● PROMPT:
Find all the lines in the entries below that hold the word "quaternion" and copy them.

● GIVEN RECORDS:
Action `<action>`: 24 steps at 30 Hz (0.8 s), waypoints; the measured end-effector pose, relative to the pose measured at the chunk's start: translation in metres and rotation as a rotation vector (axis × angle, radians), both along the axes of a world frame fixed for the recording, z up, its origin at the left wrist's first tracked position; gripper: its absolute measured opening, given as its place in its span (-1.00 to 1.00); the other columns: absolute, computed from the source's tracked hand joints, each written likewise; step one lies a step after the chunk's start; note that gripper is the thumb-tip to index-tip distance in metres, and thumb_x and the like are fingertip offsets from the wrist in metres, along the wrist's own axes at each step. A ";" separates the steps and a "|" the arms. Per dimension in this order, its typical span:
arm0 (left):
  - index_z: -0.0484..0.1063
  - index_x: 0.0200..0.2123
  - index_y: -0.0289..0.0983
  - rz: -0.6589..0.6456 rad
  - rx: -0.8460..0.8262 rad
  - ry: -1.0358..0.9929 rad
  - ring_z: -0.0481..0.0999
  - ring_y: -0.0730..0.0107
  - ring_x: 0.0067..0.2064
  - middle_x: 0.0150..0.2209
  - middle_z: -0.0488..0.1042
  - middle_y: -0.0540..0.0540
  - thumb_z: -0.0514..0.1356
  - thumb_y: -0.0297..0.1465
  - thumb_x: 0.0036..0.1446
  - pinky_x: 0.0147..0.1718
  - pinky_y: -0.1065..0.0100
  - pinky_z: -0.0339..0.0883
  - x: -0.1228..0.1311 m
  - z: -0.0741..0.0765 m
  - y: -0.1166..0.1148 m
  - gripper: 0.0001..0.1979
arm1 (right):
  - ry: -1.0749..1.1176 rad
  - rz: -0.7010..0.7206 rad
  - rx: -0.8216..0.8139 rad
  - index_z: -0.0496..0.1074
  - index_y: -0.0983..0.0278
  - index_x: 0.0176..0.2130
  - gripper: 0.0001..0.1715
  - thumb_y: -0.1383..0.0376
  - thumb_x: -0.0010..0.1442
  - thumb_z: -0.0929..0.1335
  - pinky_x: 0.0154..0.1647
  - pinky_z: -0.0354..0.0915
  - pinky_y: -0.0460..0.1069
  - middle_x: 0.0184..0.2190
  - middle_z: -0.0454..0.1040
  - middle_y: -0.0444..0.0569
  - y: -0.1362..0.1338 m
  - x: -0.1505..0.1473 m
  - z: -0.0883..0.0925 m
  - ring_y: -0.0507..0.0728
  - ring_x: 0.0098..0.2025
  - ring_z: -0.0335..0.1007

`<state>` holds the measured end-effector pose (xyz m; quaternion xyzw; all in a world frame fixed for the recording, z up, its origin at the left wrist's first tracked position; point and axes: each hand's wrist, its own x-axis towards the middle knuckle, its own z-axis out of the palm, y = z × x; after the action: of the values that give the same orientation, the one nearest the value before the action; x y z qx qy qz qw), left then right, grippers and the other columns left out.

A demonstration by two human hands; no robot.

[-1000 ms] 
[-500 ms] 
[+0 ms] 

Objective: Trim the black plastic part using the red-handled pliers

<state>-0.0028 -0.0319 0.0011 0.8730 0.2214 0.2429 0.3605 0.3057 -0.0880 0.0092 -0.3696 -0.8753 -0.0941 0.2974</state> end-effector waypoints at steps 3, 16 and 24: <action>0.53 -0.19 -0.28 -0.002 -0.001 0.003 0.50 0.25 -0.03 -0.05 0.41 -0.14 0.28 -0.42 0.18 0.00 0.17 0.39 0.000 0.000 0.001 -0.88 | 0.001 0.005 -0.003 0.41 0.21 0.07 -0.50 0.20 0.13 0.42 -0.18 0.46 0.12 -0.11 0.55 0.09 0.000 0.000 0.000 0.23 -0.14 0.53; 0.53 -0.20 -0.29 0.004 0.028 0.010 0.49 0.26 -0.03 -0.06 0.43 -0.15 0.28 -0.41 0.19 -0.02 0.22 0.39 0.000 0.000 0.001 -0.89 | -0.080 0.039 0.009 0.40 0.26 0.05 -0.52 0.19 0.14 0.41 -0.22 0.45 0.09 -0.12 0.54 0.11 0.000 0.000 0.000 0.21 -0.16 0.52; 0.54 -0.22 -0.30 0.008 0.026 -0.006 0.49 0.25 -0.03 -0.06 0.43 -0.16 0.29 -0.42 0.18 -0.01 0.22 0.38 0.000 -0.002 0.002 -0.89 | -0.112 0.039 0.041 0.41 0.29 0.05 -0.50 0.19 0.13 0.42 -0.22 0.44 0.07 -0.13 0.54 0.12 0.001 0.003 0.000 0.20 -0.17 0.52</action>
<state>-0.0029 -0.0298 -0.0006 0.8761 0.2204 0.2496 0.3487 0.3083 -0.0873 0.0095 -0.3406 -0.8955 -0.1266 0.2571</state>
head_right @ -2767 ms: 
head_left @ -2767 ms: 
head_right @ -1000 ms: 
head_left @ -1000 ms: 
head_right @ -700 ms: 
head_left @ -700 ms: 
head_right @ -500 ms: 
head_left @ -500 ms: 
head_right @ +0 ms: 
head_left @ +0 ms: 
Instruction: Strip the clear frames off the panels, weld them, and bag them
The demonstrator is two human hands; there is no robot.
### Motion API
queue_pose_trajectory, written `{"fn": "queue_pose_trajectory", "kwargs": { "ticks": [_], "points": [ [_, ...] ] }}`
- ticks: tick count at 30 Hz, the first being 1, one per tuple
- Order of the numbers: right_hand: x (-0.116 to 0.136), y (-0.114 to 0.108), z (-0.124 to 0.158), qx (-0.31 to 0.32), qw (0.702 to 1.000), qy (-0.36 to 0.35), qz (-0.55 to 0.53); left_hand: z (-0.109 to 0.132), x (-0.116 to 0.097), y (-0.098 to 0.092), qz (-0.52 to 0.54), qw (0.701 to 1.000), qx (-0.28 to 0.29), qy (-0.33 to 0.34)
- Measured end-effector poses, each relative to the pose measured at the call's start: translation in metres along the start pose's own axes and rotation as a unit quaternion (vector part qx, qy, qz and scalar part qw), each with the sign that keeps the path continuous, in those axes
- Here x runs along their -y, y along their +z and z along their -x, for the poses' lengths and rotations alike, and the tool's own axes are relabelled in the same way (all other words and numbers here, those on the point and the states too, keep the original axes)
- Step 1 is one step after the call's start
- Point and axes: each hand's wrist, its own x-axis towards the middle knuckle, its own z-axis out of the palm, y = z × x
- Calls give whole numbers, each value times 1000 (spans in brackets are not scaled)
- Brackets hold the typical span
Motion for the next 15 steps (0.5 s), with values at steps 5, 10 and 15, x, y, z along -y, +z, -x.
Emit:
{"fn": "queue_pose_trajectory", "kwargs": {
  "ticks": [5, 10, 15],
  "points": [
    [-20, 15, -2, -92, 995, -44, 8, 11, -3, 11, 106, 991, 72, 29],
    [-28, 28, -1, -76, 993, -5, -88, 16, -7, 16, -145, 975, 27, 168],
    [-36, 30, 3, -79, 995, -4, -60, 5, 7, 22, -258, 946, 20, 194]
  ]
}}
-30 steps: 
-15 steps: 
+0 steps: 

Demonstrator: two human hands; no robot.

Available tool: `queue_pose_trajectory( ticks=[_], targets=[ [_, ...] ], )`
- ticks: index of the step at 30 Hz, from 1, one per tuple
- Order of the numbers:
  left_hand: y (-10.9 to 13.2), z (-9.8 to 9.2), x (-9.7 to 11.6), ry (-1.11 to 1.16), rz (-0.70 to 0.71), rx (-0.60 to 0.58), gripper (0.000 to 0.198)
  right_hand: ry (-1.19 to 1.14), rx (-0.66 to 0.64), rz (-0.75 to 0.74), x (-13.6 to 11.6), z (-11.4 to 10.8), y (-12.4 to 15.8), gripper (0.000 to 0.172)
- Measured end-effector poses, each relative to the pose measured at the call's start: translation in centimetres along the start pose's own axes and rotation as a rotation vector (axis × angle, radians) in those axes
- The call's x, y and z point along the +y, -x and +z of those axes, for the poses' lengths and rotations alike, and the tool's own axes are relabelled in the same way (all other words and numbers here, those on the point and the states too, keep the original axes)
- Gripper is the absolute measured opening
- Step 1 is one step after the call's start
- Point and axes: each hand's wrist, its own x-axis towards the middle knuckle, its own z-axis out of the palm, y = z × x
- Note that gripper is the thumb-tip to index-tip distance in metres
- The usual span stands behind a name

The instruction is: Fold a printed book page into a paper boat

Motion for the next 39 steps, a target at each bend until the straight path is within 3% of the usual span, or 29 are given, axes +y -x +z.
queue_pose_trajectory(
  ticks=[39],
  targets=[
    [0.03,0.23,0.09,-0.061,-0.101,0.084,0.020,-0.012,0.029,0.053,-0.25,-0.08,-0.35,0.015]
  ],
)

● YOUR SOLUTION:
`<state>` holds the measured end-effector pose (xyz m; quaternion xyzw; all in a world frame fixed for the recording, z up, its origin at the left wrist's first tracked position; point and axes: each hand's wrist, its own x-axis towards the middle knuckle, its own z-axis out of the palm, y = z × x; after the action: of the values that give the same orientation, the one nearest the value before the action; x y z qx qy qz qw), left then right, grippers and the other columns left out.
- Measured end-effector poses, each relative to the pose measured at the call's start: translation in metres along the start pose's own axes and rotation as a unit quaternion (vector part qx, qy, qz and scalar part qw), each with the sign that keeps the path continuous, in those axes

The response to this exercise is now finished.